* ABOUT THIS TASK
Please state the number of lines in the listing that contain the word "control", and nothing else.

##### DATASET EXTRACT #####

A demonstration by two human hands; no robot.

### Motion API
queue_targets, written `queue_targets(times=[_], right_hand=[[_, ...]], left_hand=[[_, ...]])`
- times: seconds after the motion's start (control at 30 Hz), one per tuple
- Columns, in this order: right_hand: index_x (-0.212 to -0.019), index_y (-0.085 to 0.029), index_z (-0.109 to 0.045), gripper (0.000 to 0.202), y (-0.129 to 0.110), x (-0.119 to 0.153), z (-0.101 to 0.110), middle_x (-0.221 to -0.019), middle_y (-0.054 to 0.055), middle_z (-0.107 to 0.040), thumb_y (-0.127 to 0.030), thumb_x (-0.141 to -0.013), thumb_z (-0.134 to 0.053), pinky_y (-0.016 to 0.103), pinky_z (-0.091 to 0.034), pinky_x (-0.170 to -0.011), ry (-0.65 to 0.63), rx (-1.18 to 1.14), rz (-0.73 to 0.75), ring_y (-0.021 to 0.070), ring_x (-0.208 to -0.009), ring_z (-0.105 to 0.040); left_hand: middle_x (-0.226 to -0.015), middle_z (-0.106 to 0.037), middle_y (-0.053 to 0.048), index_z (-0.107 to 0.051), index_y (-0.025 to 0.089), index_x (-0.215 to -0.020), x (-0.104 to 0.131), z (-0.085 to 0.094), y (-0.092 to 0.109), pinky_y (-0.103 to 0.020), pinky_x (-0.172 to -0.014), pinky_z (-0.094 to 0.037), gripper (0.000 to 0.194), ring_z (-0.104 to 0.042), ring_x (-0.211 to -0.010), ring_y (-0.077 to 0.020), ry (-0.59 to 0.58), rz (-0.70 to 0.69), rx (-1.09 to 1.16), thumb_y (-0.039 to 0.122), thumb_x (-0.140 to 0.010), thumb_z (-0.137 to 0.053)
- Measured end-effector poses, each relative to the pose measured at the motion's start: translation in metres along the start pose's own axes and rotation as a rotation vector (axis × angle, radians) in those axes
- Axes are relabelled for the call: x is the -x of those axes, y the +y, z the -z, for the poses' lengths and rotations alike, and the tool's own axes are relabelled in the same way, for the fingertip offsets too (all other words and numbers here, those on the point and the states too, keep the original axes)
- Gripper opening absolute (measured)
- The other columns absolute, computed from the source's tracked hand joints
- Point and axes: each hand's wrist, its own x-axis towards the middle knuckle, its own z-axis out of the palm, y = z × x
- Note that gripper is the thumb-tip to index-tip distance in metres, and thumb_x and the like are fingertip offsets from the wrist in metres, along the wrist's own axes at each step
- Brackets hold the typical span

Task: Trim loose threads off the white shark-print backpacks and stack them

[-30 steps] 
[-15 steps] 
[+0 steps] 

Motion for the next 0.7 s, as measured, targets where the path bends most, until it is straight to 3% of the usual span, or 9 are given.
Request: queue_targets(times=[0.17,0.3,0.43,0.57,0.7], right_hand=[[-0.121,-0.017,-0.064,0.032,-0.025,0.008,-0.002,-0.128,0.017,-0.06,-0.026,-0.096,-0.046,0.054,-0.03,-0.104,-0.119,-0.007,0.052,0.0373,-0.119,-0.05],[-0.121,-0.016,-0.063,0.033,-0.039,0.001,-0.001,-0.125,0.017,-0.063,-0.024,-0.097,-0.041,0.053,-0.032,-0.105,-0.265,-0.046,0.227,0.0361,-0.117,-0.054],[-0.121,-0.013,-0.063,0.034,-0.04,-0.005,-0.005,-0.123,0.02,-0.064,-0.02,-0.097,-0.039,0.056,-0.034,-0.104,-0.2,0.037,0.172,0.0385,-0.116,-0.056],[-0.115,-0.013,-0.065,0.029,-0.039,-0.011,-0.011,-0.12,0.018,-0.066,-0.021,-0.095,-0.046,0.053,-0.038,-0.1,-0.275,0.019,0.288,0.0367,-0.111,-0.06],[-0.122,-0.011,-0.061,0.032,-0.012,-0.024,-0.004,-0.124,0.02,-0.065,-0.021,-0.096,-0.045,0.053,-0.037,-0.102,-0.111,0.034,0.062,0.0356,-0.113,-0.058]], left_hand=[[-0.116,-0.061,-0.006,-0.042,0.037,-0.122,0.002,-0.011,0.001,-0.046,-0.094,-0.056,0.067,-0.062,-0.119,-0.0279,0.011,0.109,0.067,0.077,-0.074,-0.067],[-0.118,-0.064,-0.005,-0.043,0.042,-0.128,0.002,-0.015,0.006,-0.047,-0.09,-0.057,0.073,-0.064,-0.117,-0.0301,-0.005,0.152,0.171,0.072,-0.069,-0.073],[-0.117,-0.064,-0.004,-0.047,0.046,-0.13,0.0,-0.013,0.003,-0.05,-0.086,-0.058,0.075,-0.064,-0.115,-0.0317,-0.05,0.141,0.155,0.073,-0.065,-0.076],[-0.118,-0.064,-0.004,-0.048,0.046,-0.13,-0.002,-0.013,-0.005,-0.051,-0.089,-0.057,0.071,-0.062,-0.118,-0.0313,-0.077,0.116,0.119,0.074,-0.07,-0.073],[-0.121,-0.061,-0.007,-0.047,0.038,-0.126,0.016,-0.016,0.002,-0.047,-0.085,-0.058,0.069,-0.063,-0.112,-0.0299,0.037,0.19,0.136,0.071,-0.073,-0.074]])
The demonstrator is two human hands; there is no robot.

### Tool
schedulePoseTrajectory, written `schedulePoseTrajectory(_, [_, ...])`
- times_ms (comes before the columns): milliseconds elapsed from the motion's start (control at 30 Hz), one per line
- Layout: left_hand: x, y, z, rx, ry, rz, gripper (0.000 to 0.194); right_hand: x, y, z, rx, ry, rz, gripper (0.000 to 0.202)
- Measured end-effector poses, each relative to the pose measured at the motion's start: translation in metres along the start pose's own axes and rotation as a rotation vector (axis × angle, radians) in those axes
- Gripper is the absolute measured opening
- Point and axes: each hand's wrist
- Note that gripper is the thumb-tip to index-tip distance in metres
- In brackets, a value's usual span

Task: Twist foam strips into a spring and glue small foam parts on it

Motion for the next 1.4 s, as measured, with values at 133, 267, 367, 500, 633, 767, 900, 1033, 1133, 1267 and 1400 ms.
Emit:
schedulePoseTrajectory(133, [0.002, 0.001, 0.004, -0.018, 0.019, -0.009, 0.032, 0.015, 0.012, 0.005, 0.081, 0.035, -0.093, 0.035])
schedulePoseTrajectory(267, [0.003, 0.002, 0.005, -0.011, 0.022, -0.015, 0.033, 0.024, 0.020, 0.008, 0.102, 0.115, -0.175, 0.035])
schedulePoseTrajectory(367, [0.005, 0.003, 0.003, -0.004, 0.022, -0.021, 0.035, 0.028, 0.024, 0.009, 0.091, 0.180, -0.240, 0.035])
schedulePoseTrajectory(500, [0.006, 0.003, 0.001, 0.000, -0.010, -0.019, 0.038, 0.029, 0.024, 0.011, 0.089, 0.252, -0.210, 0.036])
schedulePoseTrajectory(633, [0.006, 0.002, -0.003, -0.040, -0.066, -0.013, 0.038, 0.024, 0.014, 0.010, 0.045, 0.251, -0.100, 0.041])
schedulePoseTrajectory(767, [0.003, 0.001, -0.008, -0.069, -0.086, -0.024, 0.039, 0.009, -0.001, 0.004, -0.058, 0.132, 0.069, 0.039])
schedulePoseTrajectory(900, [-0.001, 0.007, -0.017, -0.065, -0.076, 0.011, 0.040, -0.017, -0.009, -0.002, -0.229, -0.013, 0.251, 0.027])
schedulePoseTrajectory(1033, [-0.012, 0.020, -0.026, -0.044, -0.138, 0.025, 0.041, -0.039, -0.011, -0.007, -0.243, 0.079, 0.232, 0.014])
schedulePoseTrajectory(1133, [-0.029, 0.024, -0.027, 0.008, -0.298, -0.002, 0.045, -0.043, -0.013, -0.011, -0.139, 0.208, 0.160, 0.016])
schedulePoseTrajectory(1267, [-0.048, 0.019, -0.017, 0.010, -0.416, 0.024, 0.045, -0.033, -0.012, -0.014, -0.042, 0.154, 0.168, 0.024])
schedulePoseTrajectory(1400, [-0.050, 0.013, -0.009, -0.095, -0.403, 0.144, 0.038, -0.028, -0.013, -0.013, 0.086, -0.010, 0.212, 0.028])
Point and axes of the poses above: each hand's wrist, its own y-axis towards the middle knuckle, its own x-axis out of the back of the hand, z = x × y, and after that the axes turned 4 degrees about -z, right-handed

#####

* THE ANSWER
2